Task statement:
From the first line to the last, restate the data exactly, leaving out the images.

☆ ☆ ☆ ☆ ☆

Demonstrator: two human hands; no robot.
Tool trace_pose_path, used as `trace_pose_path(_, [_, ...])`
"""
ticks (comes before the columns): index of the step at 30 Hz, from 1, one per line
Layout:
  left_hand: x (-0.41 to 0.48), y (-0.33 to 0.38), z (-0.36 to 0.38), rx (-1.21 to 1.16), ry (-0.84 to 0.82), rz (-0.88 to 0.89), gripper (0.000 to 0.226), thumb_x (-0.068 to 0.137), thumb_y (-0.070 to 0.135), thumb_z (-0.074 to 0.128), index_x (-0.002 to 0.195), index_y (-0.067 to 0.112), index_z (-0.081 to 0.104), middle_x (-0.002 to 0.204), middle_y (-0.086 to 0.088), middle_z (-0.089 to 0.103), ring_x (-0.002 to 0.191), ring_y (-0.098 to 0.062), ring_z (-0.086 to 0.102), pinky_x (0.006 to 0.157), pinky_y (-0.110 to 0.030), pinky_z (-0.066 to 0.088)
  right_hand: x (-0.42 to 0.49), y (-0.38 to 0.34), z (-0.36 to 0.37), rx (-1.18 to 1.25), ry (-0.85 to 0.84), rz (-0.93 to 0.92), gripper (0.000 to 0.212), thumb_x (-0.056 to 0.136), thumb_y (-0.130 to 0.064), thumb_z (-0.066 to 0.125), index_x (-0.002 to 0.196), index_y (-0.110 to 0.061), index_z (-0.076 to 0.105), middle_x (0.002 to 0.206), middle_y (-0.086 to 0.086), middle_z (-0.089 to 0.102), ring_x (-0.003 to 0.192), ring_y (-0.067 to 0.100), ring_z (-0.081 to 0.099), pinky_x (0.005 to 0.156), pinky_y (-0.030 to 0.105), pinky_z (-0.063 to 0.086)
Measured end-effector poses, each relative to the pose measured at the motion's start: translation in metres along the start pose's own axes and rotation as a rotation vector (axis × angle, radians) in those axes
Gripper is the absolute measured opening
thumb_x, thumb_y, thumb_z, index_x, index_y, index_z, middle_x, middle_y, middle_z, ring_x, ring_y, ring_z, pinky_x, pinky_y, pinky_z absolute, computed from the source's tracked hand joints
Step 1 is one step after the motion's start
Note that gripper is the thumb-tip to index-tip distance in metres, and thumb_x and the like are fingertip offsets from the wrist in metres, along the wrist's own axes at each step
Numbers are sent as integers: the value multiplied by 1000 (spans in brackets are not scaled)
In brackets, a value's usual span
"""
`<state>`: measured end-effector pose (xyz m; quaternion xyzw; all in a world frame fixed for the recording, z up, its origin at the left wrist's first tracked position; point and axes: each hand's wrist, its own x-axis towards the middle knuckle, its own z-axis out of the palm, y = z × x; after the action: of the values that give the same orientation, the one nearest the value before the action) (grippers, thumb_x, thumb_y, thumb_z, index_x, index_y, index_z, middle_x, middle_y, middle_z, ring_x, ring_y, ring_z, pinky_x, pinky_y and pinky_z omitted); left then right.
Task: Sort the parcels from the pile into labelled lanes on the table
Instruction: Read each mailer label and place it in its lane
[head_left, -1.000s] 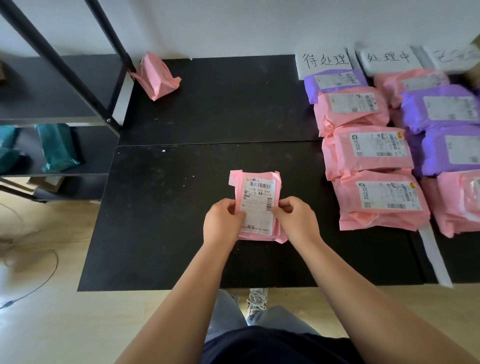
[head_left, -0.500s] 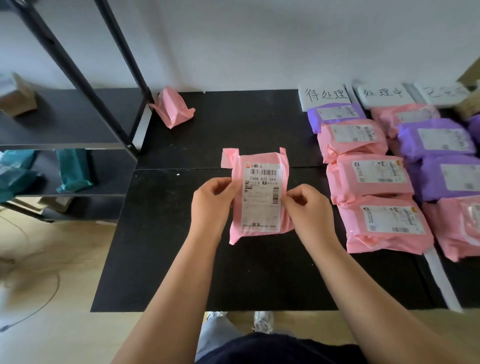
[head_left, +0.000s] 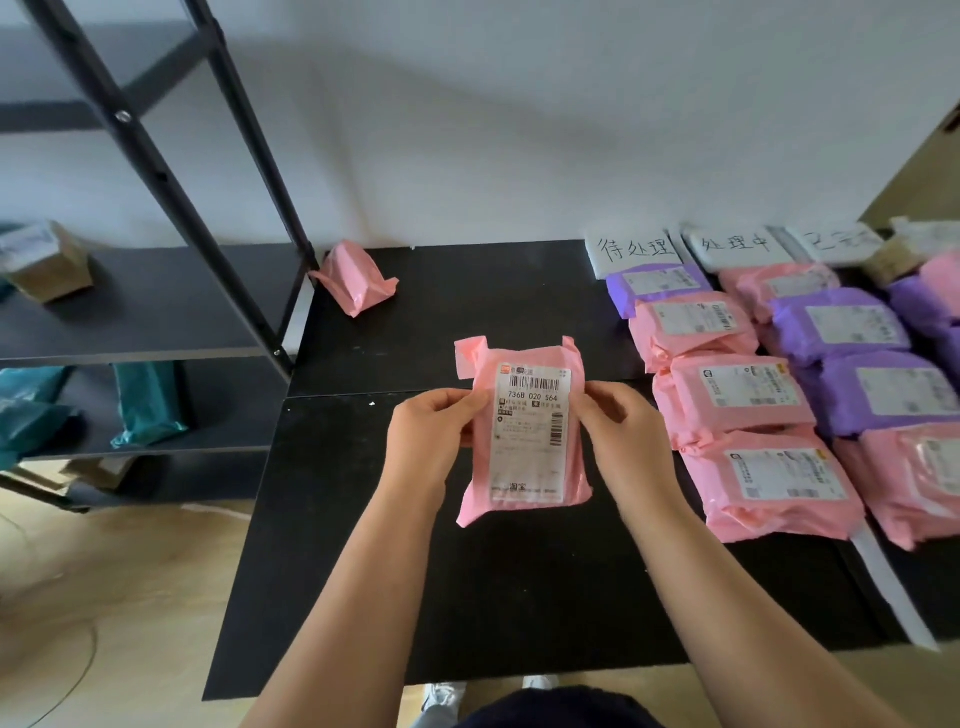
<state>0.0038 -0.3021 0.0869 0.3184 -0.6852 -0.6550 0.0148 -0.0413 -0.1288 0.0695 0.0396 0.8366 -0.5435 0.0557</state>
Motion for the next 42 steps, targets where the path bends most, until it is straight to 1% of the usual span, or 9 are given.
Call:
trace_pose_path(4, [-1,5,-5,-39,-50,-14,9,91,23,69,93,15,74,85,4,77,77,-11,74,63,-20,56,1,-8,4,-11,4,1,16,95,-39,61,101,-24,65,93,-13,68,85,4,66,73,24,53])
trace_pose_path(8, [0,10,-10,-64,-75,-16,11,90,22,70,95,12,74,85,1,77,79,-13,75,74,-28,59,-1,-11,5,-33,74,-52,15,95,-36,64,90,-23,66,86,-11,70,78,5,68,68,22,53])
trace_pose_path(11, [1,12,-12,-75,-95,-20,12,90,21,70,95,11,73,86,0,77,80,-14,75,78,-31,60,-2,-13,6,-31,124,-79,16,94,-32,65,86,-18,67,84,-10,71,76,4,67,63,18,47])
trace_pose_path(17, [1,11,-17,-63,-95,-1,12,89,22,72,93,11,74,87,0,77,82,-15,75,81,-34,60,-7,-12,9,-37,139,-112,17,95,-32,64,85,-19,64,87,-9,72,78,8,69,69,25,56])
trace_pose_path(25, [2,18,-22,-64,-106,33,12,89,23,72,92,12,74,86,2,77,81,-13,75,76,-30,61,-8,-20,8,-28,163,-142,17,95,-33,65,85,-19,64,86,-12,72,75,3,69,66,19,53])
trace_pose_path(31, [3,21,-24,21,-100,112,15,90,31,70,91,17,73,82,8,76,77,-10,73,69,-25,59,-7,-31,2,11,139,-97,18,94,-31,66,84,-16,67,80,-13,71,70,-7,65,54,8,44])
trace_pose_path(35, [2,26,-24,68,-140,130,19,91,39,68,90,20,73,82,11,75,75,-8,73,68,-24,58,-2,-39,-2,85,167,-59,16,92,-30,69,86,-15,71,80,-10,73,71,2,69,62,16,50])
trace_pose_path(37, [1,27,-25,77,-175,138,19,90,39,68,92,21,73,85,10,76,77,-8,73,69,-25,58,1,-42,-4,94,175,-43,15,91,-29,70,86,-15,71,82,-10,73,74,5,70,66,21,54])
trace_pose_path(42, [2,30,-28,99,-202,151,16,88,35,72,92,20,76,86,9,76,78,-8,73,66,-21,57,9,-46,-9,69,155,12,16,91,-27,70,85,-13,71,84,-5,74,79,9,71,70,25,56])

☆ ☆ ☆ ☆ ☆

Solution to this problem:
Demonstrator: two human hands; no robot.
Tool trace_pose_path, used as `trace_pose_path(_, [_, ...])`
"""
ticks (comes before the columns): index of the step at 30 Hz, from 1, one per line
Layout:
  left_hand: x (-0.41 to 0.48), y (-0.33 to 0.38), z (-0.36 to 0.38), rx (-1.21 to 1.16), ry (-0.84 to 0.82), rz (-0.88 to 0.89), gripper (0.000 to 0.226), thumb_x (-0.068 to 0.137), thumb_y (-0.070 to 0.135), thumb_z (-0.074 to 0.128), index_x (-0.002 to 0.195), index_y (-0.067 to 0.112), index_z (-0.081 to 0.104), middle_x (-0.002 to 0.204), middle_y (-0.086 to 0.088), middle_z (-0.089 to 0.103), ring_x (-0.002 to 0.191), ring_y (-0.098 to 0.062), ring_z (-0.086 to 0.102), pinky_x (0.006 to 0.157), pinky_y (-0.110 to 0.030), pinky_z (-0.066 to 0.088)
  right_hand: x (-0.42 to 0.49), y (-0.38 to 0.34), z (-0.36 to 0.37), rx (-1.18 to 1.25), ry (-0.85 to 0.84), rz (-0.93 to 0.92), gripper (0.000 to 0.212), thumb_x (-0.056 to 0.136), thumb_y (-0.130 to 0.064), thumb_z (-0.066 to 0.125), index_x (-0.002 to 0.196), index_y (-0.110 to 0.061), index_z (-0.076 to 0.105), middle_x (0.002 to 0.206), middle_y (-0.086 to 0.086), middle_z (-0.089 to 0.102), ring_x (-0.003 to 0.192), ring_y (-0.067 to 0.100), ring_z (-0.081 to 0.099), pinky_x (0.005 to 0.156), pinky_y (-0.030 to 0.105), pinky_z (-0.063 to 0.086)
Measured end-effector poses, each relative to the pose measured at the motion's start: translation in metres along the start pose's own axes and rotation as a rotation vector (axis × angle, radians) in those axes
Gripper is the absolute measured opening
thumb_x, thumb_y, thumb_z, index_x, index_y, index_z, middle_x, middle_y, middle_z, ring_x, ring_y, ring_z, pinky_x, pinky_y, pinky_z absolute, computed from the source's tracked hand joints
Step 1 is one step after the motion's start
Note that gripper is the thumb-tip to index-tip distance in metres, and thumb_x and the like are fingertip offsets from the wrist in metres, along the wrist's own axes at each step
Numbers are sent as integers: the value multiplied by 1000 (spans in brackets are not scaled)
In brackets, a value's usual span
"""
`<state>`: measured end-effector pose (xyz m; quaternion xyzw; all in a world frame fixed for the recording, z up, its origin at the left wrist's first tracked position; point and axes: each hand's wrist, its own x-axis towards the middle knuckle, its own z-axis out of the palm, y = z × x; after the action: of the values that give the same orientation, the one nearest the value before the action) (grippers, thumb_x, thumb_y, thumb_z, index_x, index_y, index_z, middle_x, middle_y, middle_z, ring_x, ring_y, ring_z, pinky_x, pinky_y and pinky_z omitted); left then right.
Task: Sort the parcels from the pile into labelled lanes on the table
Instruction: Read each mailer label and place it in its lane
[head_left, -1.000s] 
[head_left, -0.500s] 
[head_left, +0.000s] 
<state>0.0038 -0.3021 0.0869 0.3184 -0.6852 -0.6550 0.0148 -0.0413 -0.1288 0.0695 0.0396 0.8366 -0.5435 0.0557</state>
Motion for the next 42 steps, targets where the path bends most, until it is straight to 1% of the usual span, or 9 are given.
Call:
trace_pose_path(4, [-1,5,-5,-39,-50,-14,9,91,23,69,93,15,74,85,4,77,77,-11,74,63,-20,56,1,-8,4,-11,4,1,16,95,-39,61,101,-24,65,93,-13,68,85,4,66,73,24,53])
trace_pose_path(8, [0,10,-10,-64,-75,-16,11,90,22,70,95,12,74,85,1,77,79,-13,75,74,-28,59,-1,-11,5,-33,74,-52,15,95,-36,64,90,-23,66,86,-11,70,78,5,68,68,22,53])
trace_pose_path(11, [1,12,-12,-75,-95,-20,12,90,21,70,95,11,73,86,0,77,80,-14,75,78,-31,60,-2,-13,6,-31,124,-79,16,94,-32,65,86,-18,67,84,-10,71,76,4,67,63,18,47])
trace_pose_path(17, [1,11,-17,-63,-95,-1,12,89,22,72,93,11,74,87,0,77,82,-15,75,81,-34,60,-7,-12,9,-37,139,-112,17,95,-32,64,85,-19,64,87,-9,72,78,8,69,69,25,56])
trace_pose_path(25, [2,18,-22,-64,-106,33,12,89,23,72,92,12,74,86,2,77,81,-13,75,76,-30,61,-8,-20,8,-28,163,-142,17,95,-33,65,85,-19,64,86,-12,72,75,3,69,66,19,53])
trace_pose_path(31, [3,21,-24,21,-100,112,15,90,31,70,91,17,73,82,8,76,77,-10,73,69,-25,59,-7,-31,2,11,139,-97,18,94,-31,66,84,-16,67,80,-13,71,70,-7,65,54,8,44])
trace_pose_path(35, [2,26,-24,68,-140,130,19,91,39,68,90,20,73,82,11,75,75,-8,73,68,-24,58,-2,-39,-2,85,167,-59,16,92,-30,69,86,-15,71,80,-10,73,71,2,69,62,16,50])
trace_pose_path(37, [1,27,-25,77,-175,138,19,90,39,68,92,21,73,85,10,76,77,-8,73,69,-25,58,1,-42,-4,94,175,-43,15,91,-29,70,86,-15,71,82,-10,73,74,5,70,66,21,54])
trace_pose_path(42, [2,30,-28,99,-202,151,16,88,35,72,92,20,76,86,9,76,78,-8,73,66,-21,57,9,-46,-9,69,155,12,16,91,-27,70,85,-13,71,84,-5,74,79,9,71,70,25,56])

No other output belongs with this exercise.